35. The evidence is that the minibus had just overtaken the claimant. There was every prospect that the driver would have seen the cyclist as he overtook him and pulled in on his nearside. He had every opportunity to do so. The claimant was familiar with the road. He was moving towards the minibus from the rear and must have been in a position close to the boundary between the hard shoulder and the carriageway on which there was likely to be fast moving traffic. A cyclist is of course vulnerable to any impact with a vehicle.

36. For the claimant to move to his off-side presented a potential hazard. He would have to move into the carriageway, or at any rate close to the boundary between the hard shoulder and the carriageway, and close to or into the path of traffic which was likely to be fast moving. Indeed, when he had come into contact with the door of the minibus he fell into the path of a vehicle which was moving in the same direction as he had been and was struck by that vehicle.

37. The test in contributory negligence was put by Lord Uthwatt in Upson , to which my Lord has referred. Another familiar statement of the principles involved is that of Du Parcq LJ in Lewis v Denye [1939] 1 KB 540 at 554:

"In order to establish the defence of contributory negligence, the defendant must prove, first, that the plaintiff failed to take 'ordinary care for himself,' or, in other words, such care as a reasonable man would take for his own safety, and secondly, that his failure to take care was a contributory cause of the accident."

(Charlesworth, 10th Edition, paragraph 3-09).

38. In my judgment, there was no lack of reasonable care in the claimant following the line he did even though it was within the range of the radius of the minibus door if someone in that vehicle was so foolish as to open it without warning. Expecting the cyclist to take further precautions would, in my judgment, be to impose too high a standard of care upon him in the circumstances of this case. It was possible that someone would open the door of the minibus; it was foreseeable only in the sense of it being a possibility. But in failing to act in a way other than he did, the claimant was not, in my judgment, failing to take ordinary care for himself.
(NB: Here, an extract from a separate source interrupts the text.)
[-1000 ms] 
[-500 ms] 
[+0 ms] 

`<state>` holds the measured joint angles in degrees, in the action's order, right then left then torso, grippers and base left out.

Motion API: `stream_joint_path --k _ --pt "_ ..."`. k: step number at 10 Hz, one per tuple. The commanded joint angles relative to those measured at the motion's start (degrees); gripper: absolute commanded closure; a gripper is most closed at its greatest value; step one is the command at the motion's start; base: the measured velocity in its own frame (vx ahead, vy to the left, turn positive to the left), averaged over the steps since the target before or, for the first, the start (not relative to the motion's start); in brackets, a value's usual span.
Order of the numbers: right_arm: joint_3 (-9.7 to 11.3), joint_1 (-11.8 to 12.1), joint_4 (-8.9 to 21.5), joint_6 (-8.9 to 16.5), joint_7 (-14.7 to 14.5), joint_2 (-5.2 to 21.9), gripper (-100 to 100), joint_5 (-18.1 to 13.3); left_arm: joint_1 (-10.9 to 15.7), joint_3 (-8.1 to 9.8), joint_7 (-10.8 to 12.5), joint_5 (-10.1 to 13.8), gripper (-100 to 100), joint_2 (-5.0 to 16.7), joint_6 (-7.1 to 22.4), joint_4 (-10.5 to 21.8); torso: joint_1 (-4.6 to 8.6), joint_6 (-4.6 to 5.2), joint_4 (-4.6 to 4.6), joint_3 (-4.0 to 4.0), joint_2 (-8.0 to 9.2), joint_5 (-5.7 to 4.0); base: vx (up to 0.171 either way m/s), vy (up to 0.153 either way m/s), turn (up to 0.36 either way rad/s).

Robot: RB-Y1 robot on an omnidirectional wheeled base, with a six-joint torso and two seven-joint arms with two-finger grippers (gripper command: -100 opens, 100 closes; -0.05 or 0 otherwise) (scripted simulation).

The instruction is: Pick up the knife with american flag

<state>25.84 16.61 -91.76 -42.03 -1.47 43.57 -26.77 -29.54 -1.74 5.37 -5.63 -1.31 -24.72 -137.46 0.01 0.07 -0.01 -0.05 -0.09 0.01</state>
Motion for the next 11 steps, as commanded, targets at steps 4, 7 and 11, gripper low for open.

39. I agree with May LJ that this appeal should be dismissed.

COSTS JUDGMENT

40. LORD JUSTICE PILL: The successful respondent claims his costs and that is not, nor could it be, disputed. Schedules have been prepared, albeit that for the successful respondent late in the day. The sum claimed is £24,917.25, including VAT.

41. On behalf of the appellants Mr Soole does not agree that figure, but he has not sought to challenge it either generally or in detail. The figure which the appellants had correctly disclosed is somewhat lower but not dramatically so. We are prepared to assess costs and to make an order in the sum claimed.

(Appeal dismissed; the Appellant do pay the Respondents' costs of the appeal assessed in the sum of £24,917.25, including VAT).